WO2021042806A1

WO2021042806A1 - Fingerprint sensing module and electronic apparatus

Info

Publication number: WO2021042806A1
Application number: PCT/CN2020/096153
Authority: WO
Inventors: 叶肇懿
Original assignee: 神盾股份有限公司
Priority date: 2019-09-06
Filing date: 2020-06-15
Publication date: 2021-03-11
Also published as: CN111539387A; KR20220042234A; CN212061202U; US20220319225A1

Abstract

Provided in the present invention are a fingerprint sensing module and an electronic apparatus, the fingerprint sensing module being suitable for arranging below a display panel and comprising an image sensor, a micro-lens array, and an ambient light blocking filter. The image sensor is arranged below the display panel, and the micro-lens array is arranged between the image sensor and the display panel and comprises a plurality of micro-lenses arranged in an array. The ambient light blocking filter is arranged between the image sensor and the micro-lens array and is provided with a plurality of light channels, each light channel being surrounded by a light-shielding body, and light beams from the micro-lenses respectively being transmitted to the image sensor by means of the light channels. The micro-lens array images the fingerprint of a finger in contact with the upper surface of the display panel onto the image sensor, but will not image the electrode structure in the display panel onto the image sensor. The present fingerprint sensing module can produce high-contrast fingerprint images and suppress moiré interference, and is less affected by ambient light.

Description

Fingerprint sensing module and electronic device

Technical field

The invention relates to an optical sensing module and an electronic device, in particular to a fingerprint sensing module and an electronic device.

Background technique

With the development of portable electronic devices (such as smart phones or tablet computers) towards a high screen-to-body ratio, the traditional capacitive fingerprint sensor module installed on the front of the device is no longer applicable, and instead is replaced by an under-screen fingerprint sensor. Module.

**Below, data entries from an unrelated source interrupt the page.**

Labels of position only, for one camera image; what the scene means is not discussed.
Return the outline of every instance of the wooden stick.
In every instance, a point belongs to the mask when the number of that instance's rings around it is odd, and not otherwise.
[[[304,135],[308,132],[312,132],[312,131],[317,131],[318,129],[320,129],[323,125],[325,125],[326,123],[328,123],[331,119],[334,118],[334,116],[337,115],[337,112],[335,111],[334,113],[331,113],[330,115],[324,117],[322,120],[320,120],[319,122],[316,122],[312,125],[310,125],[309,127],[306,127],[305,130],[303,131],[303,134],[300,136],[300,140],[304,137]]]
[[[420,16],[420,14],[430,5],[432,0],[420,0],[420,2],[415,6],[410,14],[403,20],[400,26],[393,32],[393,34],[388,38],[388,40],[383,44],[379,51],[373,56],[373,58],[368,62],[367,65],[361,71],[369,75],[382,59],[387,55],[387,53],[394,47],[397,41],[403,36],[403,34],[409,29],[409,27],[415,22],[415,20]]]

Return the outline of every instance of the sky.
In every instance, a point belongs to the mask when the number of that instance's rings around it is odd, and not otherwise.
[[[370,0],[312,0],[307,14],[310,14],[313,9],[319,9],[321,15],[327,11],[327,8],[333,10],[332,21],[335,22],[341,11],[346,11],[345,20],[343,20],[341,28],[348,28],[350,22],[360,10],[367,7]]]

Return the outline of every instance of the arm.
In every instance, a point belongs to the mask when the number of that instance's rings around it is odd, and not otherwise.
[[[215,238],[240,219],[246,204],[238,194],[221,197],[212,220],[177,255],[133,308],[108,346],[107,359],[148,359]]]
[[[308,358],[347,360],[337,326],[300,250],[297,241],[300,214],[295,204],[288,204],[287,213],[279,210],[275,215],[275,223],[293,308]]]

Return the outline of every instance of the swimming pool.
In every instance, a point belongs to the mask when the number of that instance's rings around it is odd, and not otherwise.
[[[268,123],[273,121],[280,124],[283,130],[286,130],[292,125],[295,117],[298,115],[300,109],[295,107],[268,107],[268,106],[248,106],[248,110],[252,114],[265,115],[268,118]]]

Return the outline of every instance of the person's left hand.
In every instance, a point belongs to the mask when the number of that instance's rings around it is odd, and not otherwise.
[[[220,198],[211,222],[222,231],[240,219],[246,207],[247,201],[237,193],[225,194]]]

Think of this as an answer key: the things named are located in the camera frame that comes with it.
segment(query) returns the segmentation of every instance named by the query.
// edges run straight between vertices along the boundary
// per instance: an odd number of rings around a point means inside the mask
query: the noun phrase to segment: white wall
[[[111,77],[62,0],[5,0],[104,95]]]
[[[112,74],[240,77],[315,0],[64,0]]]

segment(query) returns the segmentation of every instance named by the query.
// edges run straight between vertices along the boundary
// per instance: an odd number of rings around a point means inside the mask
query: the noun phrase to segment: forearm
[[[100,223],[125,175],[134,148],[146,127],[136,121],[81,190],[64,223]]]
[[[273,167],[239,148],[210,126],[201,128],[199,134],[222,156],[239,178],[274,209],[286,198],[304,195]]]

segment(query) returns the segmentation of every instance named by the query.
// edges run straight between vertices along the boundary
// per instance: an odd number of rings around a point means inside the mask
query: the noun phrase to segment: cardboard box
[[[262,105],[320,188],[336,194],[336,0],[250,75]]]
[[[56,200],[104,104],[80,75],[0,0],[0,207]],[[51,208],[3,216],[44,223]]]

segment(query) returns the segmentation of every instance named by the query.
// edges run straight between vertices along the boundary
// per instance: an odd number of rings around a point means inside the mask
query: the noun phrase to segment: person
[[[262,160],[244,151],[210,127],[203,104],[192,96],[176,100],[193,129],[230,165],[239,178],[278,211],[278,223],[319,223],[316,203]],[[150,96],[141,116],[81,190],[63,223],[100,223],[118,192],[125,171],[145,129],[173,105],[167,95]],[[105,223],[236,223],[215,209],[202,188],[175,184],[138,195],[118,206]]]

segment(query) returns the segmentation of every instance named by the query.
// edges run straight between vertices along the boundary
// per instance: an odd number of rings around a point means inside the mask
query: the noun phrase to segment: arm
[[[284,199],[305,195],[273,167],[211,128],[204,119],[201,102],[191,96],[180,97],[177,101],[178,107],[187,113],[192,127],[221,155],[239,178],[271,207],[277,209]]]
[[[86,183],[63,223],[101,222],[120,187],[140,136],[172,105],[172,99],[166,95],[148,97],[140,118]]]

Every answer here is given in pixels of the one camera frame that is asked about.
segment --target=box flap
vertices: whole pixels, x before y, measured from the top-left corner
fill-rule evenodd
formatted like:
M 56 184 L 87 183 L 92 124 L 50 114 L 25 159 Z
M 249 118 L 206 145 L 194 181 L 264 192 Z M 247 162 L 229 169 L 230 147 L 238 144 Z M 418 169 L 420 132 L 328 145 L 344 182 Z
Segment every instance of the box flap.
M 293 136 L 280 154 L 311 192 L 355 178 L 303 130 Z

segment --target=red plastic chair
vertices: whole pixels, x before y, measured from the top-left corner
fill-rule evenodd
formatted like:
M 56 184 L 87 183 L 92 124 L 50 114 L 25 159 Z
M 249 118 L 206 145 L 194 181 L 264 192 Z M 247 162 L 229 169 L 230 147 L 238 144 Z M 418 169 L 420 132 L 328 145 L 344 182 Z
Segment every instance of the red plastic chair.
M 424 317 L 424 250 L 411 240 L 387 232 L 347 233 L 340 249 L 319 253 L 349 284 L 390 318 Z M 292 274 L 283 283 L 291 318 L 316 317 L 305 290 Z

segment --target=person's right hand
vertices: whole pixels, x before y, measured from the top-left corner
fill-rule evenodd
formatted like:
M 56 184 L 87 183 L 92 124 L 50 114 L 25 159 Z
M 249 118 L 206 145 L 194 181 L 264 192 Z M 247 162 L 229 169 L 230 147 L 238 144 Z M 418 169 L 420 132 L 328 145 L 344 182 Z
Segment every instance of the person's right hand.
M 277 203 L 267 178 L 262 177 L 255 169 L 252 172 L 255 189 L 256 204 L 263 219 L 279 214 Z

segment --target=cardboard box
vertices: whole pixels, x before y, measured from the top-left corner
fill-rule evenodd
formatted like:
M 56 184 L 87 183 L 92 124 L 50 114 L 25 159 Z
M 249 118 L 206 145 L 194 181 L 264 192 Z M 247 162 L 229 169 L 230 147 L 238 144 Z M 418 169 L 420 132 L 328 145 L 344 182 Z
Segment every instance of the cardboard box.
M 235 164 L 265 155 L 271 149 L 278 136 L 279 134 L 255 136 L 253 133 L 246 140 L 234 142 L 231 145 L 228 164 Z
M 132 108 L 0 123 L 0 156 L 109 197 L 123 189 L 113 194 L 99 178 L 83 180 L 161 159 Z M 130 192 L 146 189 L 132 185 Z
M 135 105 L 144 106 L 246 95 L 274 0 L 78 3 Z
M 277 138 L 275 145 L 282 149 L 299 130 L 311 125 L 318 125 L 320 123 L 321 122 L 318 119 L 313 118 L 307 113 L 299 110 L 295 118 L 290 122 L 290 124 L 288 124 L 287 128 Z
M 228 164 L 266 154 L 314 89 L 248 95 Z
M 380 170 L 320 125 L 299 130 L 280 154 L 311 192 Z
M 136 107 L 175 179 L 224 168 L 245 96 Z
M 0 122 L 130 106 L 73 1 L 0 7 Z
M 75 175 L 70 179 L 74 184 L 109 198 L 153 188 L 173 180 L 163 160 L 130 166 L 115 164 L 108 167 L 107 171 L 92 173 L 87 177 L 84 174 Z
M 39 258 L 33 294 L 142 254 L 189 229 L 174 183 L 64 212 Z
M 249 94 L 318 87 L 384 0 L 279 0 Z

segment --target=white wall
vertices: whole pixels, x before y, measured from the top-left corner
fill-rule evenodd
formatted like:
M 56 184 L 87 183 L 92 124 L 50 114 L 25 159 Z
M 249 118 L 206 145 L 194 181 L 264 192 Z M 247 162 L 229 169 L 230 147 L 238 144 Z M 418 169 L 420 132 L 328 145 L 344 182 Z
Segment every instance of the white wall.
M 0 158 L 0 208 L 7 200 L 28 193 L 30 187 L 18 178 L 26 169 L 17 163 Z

The under-screen fingerprint sensor module can be divided into an ultrasonic fingerprint sensor module and an optical fingerprint sensor module. Among them, the optical fingerprint sensor module is more mass-produced and lower in cost. The traditional optical fingerprint sensor module uses multiple lenses arranged on the optical axis to image the fingerprint image on the display panel on the image sensor below the display panel. However, it has the disadvantage that the sensor module is too thick, making it possible to The thickness of the portable electronic device has been reduced.

In addition, in the traditional optical fingerprint sensing module, the multiple lenses not only image the fingerprint on the display panel on the image sensor, but also image the electrode structure in the display panel on the image sensor, resulting in the image sensor sensed by the image sensor. The fingerprint image has moire, which reduces the success rate and accuracy of fingerprint recognition.

In addition, when the traditional optical fingerprint sensor module is sensing fingerprints, the obliquely incident ambient light may also easily cause the contrast of the fingerprint image to decrease, which affects the success rate and accuracy of fingerprint recognition.

Summary of the invention

The present invention is directed to a fingerprint sensing module, which can generate a fingerprint image with high contrast, can suppress the interference of the moire, and is relatively unaffected by ambient light.

An embodiment of the present invention provides a fingerprint sensing module, which is suitable for being disposed under a display panel, and includes an image sensor, a microlens array, and an ambient light blocking filter. The image sensor is arranged under the display panel, and the microlens array is arranged between the image sensor and the display panel, and includes a plurality of microlenses arranged in an array. The ambient light blocking filter is disposed between the image sensor and the microlens array, and has multiple light channels, each of which is surrounded by a light-shielding body, and the light beams from these microlenses are respectively transmitted through the light channels To the image sensor. The display panel has an upper surface contacted by a user’s finger, a lower surface facing the image sensor, and an electrode structure located between the upper surface and the lower surface. The microlens array images the fingerprint of the finger touching the upper surface on the image sensor. The electrode structure is not imaged on the image sensor.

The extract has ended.